Dentro de lo que cabe, Homecoming al menos temáticamente se preguntó cómo esquivar las convenciones de los subgéneros de los que proviene: no se trata tanto de cómo un soldado o un guerrero logrará retomar su identidad recordando lo que ha olvidado, sino de cómo podrá superar los traumas de la guerra. ¿Y si existiera un fármaco que permitiera olvidar esos traumas? ¿Podría un fármaco así interesar al complejo militar industrial de los EEUU? Y de ser el caso, ¿cómo se le administraría a los soldados? ¿Qué tipo de personas estarían encargadas de esa tarea? ¿Qué otras aplicaciones podrían tener tecnologías de ese tipo? Son preguntas como esas las que le dan forma a Homecoming, una oportunidad también para soltar comentarios ocasionales sobre la industria del bienestar y, más puntualmente, de la perversa alineación entre intereses privados y gubernamentales. El tema, en una sociedad como la nuestra –obsesionada con la permanencia y la producción constante de información–, tiene cierta urgencia: desde hace algunos años ya se habla, también, del derecho al olvido.
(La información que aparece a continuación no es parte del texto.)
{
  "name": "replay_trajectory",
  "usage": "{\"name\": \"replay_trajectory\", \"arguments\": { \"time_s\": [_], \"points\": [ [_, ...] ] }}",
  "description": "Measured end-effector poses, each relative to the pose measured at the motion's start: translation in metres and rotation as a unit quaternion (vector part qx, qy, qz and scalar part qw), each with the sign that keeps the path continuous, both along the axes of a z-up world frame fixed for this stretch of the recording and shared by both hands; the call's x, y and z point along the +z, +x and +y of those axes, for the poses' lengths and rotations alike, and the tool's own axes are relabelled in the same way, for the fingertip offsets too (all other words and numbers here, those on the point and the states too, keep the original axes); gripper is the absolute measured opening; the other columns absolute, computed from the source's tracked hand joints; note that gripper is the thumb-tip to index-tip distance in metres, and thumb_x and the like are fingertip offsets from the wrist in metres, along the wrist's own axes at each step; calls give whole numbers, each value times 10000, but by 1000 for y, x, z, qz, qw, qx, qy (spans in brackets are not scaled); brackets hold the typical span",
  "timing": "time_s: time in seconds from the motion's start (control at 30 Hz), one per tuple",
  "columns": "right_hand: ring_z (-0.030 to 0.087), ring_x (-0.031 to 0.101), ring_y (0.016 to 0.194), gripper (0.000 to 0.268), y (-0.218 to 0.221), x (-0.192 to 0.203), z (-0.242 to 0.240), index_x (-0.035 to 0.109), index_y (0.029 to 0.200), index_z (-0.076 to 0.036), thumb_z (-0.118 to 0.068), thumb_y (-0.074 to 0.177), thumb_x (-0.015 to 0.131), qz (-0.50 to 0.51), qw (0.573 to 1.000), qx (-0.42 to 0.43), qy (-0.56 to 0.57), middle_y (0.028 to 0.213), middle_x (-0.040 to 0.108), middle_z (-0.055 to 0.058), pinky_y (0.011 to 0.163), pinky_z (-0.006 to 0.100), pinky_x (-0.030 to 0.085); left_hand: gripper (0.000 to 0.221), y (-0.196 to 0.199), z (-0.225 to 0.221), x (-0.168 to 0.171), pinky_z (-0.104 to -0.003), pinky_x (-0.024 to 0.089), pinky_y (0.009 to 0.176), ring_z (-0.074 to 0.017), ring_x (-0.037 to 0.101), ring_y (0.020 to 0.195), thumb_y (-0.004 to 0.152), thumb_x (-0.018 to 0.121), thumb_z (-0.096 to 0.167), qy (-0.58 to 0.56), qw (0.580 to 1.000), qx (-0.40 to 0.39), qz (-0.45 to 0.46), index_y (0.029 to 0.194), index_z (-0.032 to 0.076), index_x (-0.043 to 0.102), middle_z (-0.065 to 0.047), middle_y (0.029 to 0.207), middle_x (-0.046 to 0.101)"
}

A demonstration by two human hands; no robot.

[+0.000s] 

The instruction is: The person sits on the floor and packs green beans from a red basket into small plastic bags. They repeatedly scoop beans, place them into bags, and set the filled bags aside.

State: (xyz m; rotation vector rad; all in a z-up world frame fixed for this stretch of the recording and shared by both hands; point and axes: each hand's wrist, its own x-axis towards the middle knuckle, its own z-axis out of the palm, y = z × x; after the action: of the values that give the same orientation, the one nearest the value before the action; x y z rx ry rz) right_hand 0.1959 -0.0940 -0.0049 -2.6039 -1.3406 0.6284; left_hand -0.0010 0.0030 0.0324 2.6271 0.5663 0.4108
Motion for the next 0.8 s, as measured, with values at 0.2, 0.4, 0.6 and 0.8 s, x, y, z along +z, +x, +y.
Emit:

Pero más interesante aún es que Homecoming se niega a dejarnos olvidar su lugar en la cultura popular. Esta estética, claro, tiene un nombre (y lo acuñó Fredric Jameson), pero hay algo aquí que opera en sentido inverso al tema del olvido: el subrayado insistente de referencias. Como ocurrió en la primera temporada de The Sinner (2017- ) o en algunas escenas de Déjame salir (2017), la relación de aspecto de Homecoming cambia de acuerdo no sólo a los típicos saltos cronológicos, sino también a la percepción de sus personajes. Pero más interesante es la banda sonora utilizada a lo largo de la serie: la mayor parte proviene de momentos más o menos icónicos del cine y están allí para recordarnos el tipo de escena que vemos (cuando un burócrata cumple con su misión, una victoria pírrica, se escucha un fragmento de la conocida banda sonora de Los hombres del presidente; cuando el enemigo persuade a la heroína de ser un amigo, escuchamos las tonadas paranoicas de Halloween III: el día de la bruja…). Se trata de uno de los golpes maestros de esta serie: al margen de su buena factura, de su “reparto estelar”, su cuidado tono humorístico y de suspenso, Homecoming nos recuerda constantemente que ya hemos pasado por aquí, pero que estamos dispuestos a olvidarlo con tal de cumplir con el ritual de ver algo, lo que sea entretenido, en la tele.